Lines holding the string "return" are the ones to copy; find them all in the data.
- Opening Delimiter -
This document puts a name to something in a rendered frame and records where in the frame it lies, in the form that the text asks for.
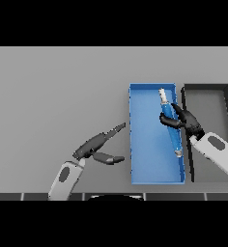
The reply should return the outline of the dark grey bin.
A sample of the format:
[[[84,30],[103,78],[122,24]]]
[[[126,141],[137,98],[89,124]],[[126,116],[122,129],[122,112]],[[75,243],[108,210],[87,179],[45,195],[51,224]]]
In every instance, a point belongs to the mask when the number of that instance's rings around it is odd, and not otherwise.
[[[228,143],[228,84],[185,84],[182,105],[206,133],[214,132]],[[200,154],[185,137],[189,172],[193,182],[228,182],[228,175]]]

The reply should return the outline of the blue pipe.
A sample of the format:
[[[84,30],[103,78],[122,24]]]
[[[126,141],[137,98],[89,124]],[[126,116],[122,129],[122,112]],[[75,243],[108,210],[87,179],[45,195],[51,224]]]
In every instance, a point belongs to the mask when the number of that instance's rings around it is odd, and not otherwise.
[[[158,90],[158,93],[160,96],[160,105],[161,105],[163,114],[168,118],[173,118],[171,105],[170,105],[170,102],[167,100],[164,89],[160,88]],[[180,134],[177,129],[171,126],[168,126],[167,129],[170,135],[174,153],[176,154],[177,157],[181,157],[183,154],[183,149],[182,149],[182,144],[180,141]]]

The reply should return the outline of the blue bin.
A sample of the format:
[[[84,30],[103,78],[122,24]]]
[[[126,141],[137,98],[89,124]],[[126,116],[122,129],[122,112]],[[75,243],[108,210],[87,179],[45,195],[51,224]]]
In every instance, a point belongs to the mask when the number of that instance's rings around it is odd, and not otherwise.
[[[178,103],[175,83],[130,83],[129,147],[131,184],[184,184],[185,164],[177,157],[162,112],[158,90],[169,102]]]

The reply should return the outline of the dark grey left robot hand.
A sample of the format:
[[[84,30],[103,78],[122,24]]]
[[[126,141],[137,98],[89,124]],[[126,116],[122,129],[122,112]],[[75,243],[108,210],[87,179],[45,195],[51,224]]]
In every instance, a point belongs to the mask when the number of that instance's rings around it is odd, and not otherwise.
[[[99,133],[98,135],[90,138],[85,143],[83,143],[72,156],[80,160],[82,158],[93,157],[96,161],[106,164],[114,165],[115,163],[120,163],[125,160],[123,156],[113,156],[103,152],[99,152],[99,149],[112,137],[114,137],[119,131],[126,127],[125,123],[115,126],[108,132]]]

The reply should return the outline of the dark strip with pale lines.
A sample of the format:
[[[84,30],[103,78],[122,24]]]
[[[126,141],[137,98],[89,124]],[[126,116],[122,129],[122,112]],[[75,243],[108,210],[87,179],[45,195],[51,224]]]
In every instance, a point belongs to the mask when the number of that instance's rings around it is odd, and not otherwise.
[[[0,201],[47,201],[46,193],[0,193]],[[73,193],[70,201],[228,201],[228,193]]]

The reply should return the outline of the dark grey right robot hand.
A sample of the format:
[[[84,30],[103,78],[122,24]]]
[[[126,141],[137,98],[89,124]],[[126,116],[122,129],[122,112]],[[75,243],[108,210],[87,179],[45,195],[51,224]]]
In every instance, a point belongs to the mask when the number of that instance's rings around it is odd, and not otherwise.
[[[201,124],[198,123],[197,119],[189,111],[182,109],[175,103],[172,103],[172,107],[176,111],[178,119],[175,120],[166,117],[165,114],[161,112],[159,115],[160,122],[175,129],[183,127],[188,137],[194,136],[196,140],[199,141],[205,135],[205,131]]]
- Closing Delimiter -
- Opening Delimiter -
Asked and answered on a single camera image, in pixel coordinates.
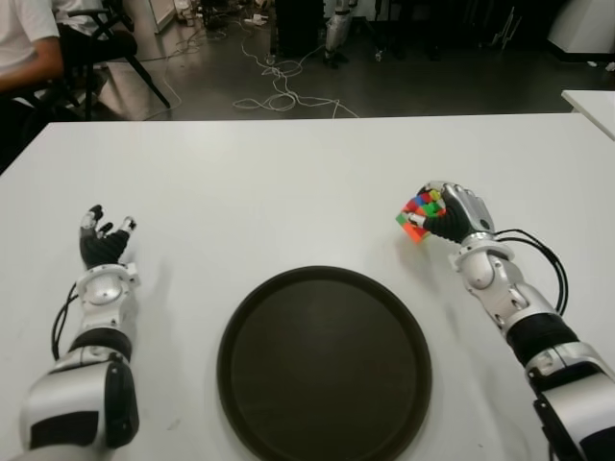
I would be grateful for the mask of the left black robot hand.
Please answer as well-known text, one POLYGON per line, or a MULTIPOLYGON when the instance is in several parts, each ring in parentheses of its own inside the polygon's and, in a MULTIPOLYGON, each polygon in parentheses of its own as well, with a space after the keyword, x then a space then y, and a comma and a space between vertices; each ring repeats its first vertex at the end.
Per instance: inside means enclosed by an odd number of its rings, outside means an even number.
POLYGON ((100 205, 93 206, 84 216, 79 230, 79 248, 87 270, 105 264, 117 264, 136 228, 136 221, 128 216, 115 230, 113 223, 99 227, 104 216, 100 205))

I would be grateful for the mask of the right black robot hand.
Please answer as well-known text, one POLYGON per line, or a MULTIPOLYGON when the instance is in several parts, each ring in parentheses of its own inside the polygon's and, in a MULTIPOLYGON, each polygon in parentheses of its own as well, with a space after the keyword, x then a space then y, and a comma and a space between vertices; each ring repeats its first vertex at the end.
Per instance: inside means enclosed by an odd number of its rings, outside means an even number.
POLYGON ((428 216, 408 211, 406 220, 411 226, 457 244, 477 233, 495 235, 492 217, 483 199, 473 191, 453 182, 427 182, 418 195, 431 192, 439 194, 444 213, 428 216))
- Closing Delimiter -
◆ SOLUTION TO THE EXERCISE:
The reply should return the outline of the dark grey bin.
The reply should return the outline of the blue pipe.
The reply should return the outline of the blue bin.
The reply should return the outline of the dark grey left robot hand.
The reply should return the outline of the dark strip with pale lines.
The reply should return the outline of the dark grey right robot hand.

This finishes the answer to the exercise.